Quel prezioso intervento però rischia ora di “crollare” sotto i colpi della guerra civile. Come non ricordare, allora, che nell’ottobre del 1970 Pier Paolo Pasolini girò proprio a Sana’a, capitale dello Yemen del Nord, alcune scene del Decameron, poi non utilizzate in quel film? Ma non è tutto.
Terminate le riprese, infatti, il regista italiano utilizzò la pellicola avanzata per girare poco più di 13 minuti di documentario, che intitolò Le mura di Sana’a. Il filmato, mai uscito nei circuiti commerciali, fu trasmesso dalla Rai il 16 febbraio 1971 e replicato nel 1997. Fu proprio con quel documentario che Pasolini si appellò all’Unesco.Compagni di viaggio e “complici” in questo progetto, il direttore della fotografia, Tonino Delli Colli, la montatrice Tatiana Casini Morigi e il produttore Franco Rossellini. Ma è dallo stesso Pasolini che vengono le parole più sentite su questa iniziativa documentaristica.
”Era l’ultima domenica che passavamo a Sana’a, capitale dello Yemen del Nord -racconta Pasolini-. Avevo un po’ di pellicola avanzata dalle riprese del film. Teoricamente non avrei dovuto possedere l’energia per mettermi a fare anche questo documentario; e neanche la forza fisica, che è il requisito minimo. Invece energia e forza fisica mi son bastate, o perlomeno le ho fatte bastare”. ”Ci tenevo troppo -continua il regista italiano- a girare questo documento. Si tratterà forse di una deformazione professionale, ma i problemi di Sana’a li sentivo come problemi miei. La deturpazione che come una lebbra la sta invadendo, mi feriva come un dolore, una rabbia, un senso di impotenza e nel tempo stesso un febbrile desiderio di far qualcosa, da cui sono stato perentoriamente costretto a filmare”.

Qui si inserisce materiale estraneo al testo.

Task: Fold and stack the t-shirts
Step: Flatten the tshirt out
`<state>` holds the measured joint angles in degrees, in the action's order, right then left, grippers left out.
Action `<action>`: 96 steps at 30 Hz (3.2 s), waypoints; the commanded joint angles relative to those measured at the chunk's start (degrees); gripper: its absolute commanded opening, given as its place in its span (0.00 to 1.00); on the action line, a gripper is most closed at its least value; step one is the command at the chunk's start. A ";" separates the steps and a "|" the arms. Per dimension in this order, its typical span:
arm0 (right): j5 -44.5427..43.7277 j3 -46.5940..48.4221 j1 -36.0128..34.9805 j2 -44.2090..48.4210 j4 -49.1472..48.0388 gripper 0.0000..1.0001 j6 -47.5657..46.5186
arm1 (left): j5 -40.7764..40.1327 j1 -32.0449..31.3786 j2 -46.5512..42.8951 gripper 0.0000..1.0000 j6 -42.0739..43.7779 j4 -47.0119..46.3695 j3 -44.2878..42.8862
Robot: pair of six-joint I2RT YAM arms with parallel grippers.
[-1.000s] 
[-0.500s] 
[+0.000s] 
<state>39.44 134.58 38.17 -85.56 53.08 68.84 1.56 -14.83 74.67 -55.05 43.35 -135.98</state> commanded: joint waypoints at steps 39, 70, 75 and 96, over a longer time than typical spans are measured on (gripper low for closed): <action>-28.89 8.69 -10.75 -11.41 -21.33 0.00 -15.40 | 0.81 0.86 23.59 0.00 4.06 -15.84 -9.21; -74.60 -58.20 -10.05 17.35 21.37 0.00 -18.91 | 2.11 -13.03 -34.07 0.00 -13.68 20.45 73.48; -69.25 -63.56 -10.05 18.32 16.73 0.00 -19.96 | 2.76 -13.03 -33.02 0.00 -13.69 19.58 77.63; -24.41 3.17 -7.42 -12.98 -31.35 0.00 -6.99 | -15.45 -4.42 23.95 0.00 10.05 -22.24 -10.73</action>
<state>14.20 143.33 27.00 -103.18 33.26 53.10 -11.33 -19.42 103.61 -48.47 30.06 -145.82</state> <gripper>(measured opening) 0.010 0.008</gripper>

Una volta terminato, il documentario Le mura di Sana’a fu sottotitolato in arabo e donato al direttore del progetto di salvaguardia della città, Abdulrahman Al-Haddad, il quale, durante la cerimonia, dichiarò: ”Dobbiamo tutto a Pasolini, che ha messo in moto la solidarietà internazionale sul problema della salvaguardia della nostra città”.
Infine, durante la Mostra del Cinema di Venezia del 1988, le giurie per i “Premi Pier Paolo Pasolini” (tesi di laurea e poesia) consegnarono a Abdulrahman Al-Haddad dieci milioni di lire come contributo alla ristrutturazione della Samsarah Yanhya Bin Quasim, un piccolo albergo dove Pasolini pensava di inventarsi una “vita futura”.
Nel frattempo però la sua vita si era già arenata su un’altra distesa di sabbia.